Dr. Walker’s passion for policy started early in her career when she was working as a medical director and attending physician for geropsychiatric unit at a state hospital in South Dakota. “I became aware of the impact state legislation and policy had on people’s access to care and the quality of care they received; and I wanted to learn more so that I could be a more effective patient advocate.” She heard about a national Health and Aging Policy Fellowship, designed to provide health and aging professionals with the experience and skills needed to help lead this effort; and she knew that program was for her. The experience gave her the skills and knowledge she needed about policy issues; and it fueled her passion to put this to work as a practitioner and advocate.
About that same time, Dr. Walker also discovered the Society. “I was looking to become better educated about how to do my job as medical director, and a colleague suggested I look at the Society. I knew immediately it was the right organization for me, and that’s how I got involved.” She completed the Core Curriculum, became a Certified Medical Director, and got increasingly involved in the organization. She became a member of the Public Policy Committee and then Chair of the Clinical Issues Subcommittee, which took on the task of updating the Federal Synopsis.

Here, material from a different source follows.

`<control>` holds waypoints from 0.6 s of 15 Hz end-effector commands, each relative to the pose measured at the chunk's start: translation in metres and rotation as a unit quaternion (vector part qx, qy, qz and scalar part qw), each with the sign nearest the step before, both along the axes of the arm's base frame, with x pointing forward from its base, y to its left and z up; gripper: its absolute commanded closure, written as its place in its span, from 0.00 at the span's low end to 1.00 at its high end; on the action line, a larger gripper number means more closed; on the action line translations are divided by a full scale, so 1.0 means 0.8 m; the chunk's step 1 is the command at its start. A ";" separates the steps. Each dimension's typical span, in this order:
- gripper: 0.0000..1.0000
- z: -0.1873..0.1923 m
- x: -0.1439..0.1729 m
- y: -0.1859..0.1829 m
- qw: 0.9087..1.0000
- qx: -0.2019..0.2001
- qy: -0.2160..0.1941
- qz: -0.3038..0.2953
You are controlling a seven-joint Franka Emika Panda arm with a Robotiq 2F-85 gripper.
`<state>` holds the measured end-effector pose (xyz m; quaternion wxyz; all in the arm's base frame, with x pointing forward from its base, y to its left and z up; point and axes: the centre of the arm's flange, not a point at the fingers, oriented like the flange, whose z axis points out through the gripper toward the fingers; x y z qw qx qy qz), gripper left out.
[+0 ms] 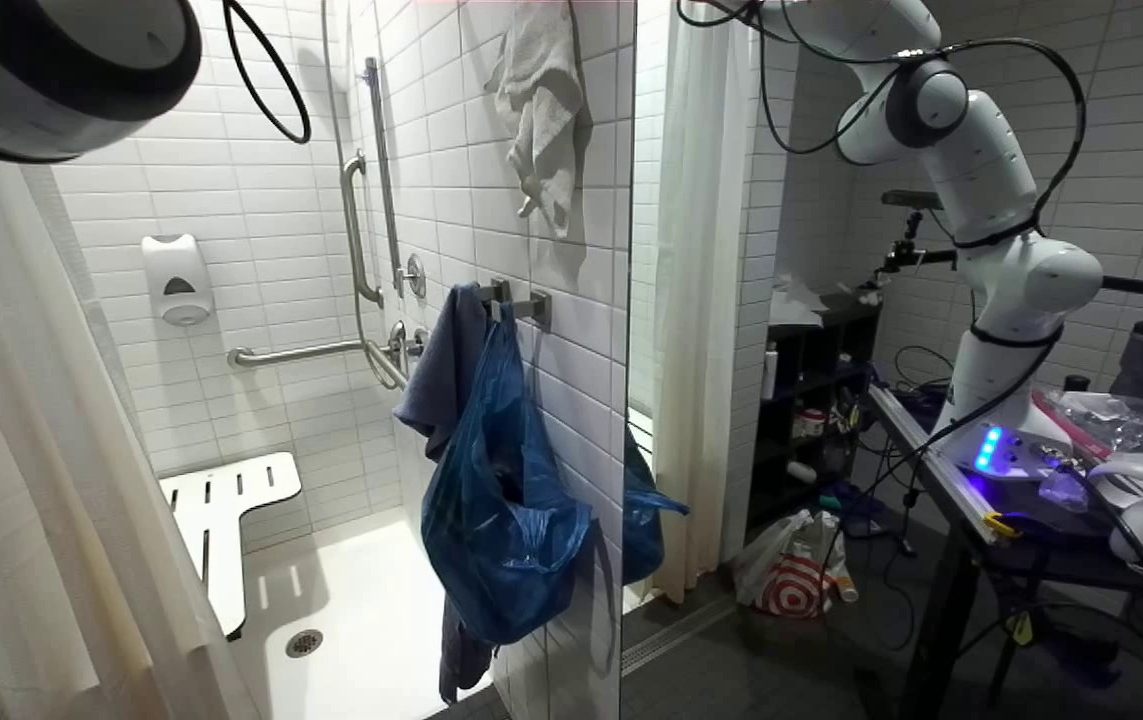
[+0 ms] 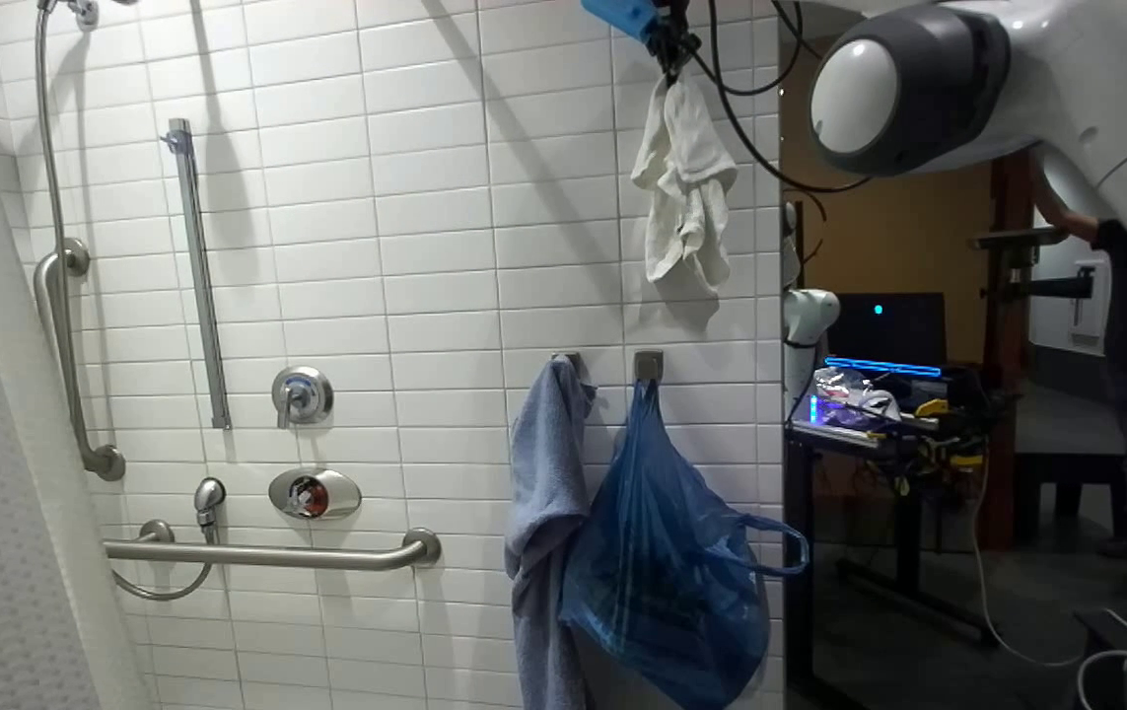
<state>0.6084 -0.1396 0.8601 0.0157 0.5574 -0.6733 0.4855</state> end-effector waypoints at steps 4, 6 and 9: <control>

Working on the update was a challenging but satisfying experience for Dr. Walker. “You learn so much when you get involved on projects such as this. It is a great way to develop expertise on an issue and hone your skills and knowledge.” She notes, “Hopefully, we have saved our members a lot of time and energy by reading and summarizing the regulations for them. This document will help them understand, for example, how their notes and documentation need to reflect a person-centered approach to care.” She adds, “I hope it will empower our members to have an authoritative resource and be effective advocates for their patients.”